When Amy Tan published “The Joy Luck Club,” she hadn’t expected that it would thrust her into the world of celebrity. As thrilled as she was about the novel’s success, she was also intimidated. She was under insurmountable pressure to create another book – and it needed to be as good, or better, than the last one. It was an enormous burden to carry.
Tan felt the eyes of the world were on her – and found writing nearly impossible under the circumstances. She worried that if she was writing for others, instead of for herself, her work would suffer. Writing was an intimate and personal process for Tan. She was reluctant to let go of that visceral experience.
“When I was young,” Tan remembered, “I really craved privacy, and I think it was, in part, to get away from the demands and family chaos, and I would go in my room and I would draw, and that is something I had with my fiction at one time. It was private, and I wrote it for my own reasons to be in that place. And when you have a lot of expectations, the little private room is very crowded with editors and agents and fans and detractors, and all of that made it very difficult to write.”
It wasn’t long before writing became a chore for Tan, rather than the therapy it once had been. She hardly looked forward to it any more. “I was writing in a different place,” she explained. “It was not as meditative, it was full of anxiety. I felt the burden of expectations a lot.”
Tan was in the midst of this existential crisis when she received an email from San Francisco-based literary escort Kathi Kamen Goldmark. Goldmark was founding a rock band, exclusively for authors — just for fun.
Tan responded to the email right away. She wanted to join the band. She hoped it would provide an opportunity to let off some steam while connecting with fellow authors. It could actually be fun. At the time, she didn’t anticipate that the band would also help her overcome her anxiety and reignite her creative spark.
The band was called The Rock Bottom Remainders, an apt reflection of Tan’s own feelings at the time. Fellow band members included Stephen King, Ridley Pearson, Matt Groening, Barbara Kingsolver, and Dave Barry, among others. Tan was hooked from the first performance.
The Rock Bottom Remainders initially gave Tan something she had not fully experienced since publishing “The Joy Luck Club”: a sense of relief. The pressure she felt so crushed by was lifted. It was a euphoric feeling.
“I realized this was my outlet for the kind of boxed-in feeling of being in public. Because there were no expectations. There is no reviewer. It was just for the fun of doing it. And that was immediate and it was exhilarating, you couldn’t expect it.”
The band went all out for its performances. They played covers of classic rock songs – Tan herself leading a cover of “These Boots are Made for Walkin'” by Nancy Sinatra. Members dressed in elaborate and eccentric costumes, in stark contrast to their usual no-nonsense professionalism. One of Tan’s favorite costumes featured a black leather jacket and a whip.

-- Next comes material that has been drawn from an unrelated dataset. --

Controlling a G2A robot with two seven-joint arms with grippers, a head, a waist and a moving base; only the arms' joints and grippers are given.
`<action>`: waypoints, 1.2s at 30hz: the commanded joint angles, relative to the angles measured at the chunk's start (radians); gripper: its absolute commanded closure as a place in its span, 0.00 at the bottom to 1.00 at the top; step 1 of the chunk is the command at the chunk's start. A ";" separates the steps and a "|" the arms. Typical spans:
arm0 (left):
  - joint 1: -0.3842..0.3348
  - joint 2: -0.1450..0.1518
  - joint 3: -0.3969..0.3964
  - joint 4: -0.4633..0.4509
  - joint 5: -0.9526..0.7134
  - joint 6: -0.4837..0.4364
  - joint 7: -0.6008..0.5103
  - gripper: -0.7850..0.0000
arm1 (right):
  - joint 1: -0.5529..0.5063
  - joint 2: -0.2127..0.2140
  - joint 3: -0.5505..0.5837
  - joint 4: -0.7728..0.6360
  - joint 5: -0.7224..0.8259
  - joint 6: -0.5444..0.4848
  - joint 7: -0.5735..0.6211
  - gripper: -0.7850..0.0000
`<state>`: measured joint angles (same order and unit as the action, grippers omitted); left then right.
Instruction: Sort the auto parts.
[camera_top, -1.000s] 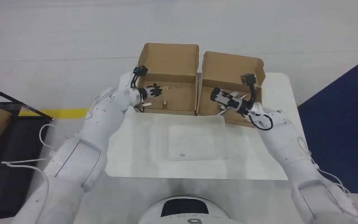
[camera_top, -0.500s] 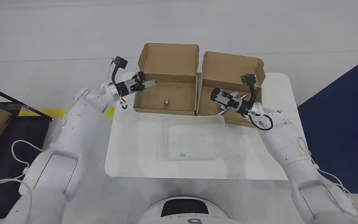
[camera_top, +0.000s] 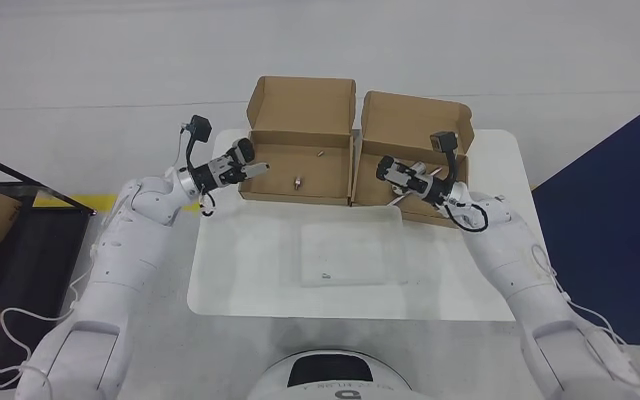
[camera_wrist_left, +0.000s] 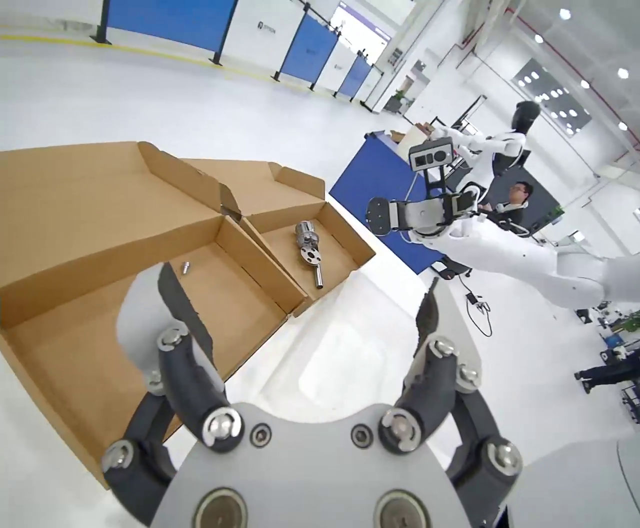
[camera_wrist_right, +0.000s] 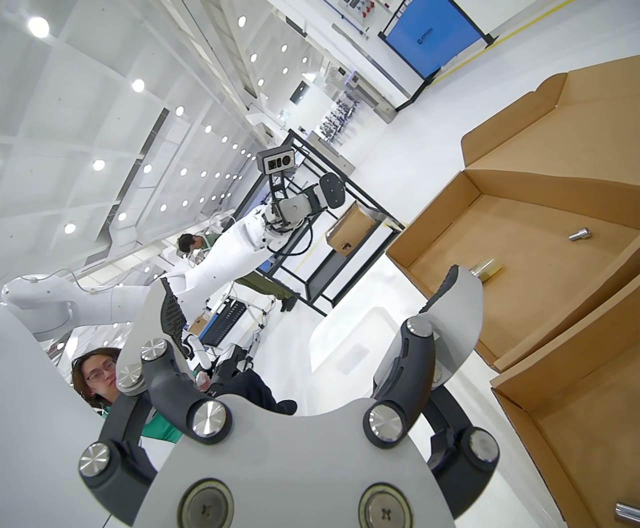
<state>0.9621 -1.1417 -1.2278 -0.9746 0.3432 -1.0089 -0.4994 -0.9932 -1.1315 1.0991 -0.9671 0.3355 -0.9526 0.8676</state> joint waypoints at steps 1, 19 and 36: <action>0.000 0.000 0.000 0.000 0.000 0.000 0.000 0.00 | 0.000 0.000 0.000 0.000 0.000 0.000 0.000 0.00; 0.000 0.000 0.000 0.000 0.000 0.000 0.000 0.00 | -0.057 0.000 -0.125 -0.213 -0.794 0.226 -0.121 0.00; 0.000 0.000 0.000 0.000 0.000 0.000 0.000 0.00 | -0.102 -0.011 -0.232 -0.378 -1.089 0.374 -0.151 0.68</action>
<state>0.9622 -1.1417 -1.2277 -0.9751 0.3431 -1.0089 -0.4994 -1.0890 -1.1428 0.8764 -1.3277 -0.7117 -0.5880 0.7159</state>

The Rock Bottom Remainders ultimately opened Tan’s world and rekindled her love for writing. She learned to value risk, fun, and freedom, all of which she brought into her work. She no longer believed she was on the verge of crumbling under the pressure. She had built up the strength to endure and to thrive.

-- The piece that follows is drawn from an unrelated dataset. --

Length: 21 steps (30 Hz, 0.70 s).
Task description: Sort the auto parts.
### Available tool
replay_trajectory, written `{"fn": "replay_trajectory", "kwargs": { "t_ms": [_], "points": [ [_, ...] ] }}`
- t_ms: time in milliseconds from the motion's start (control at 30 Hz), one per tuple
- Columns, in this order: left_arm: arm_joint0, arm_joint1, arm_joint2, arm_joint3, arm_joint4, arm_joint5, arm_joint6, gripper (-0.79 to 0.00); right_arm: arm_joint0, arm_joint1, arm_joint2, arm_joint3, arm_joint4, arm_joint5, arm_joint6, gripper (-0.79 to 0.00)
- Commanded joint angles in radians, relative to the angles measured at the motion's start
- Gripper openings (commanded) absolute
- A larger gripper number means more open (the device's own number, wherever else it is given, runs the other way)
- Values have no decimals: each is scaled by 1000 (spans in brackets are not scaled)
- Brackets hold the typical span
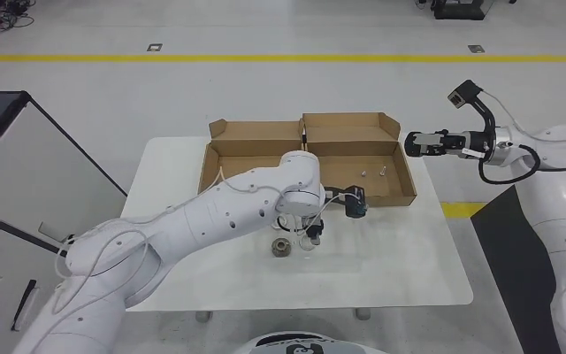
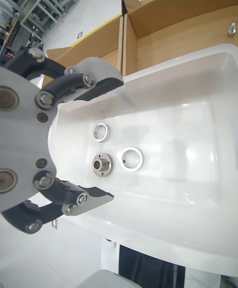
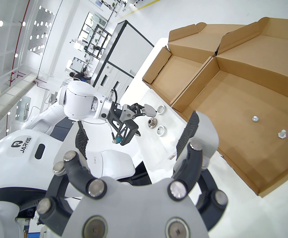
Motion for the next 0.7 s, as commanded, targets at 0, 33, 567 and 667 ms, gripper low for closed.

“I feel like to have fun, I sometimes have to take risks. Being in the band taught me that. You have to go beyond what you’re comfortable with. And you can’t just imagine the dangers and the horrible things that could happen at the end of that as a consequence. You have to just be there and have a great time. And with a lot of risky things, the potential for having fun is so much greater, because you find these things in yourself where you just have to go to an extreme.”
Tan began to approach everything she did with a sense of fearlessness. As she opened her heart to the concept of risk and reward, her world also opened. Her fearlessness became a guiding force that enabled her once again to find sanctity and joy in her writing.
“I used to be scared of swimming in the ocean,” she remembered, “and then one day I actually looked under with goggles and I saw this beauty. And it built from there until more recently, I went swimming with the sharks. And I’d watch these sharks, looking at me like, ‘Who are you? What are you doing here?’ I just loved that.”
Thus, what started as a whimsical impulse turned out to be a life changing decision for Tan. Today, she has a new approach to her writing: “I just have to let go of self-consciousness for it to spill out freely, as if all I’m doing is listening to music.”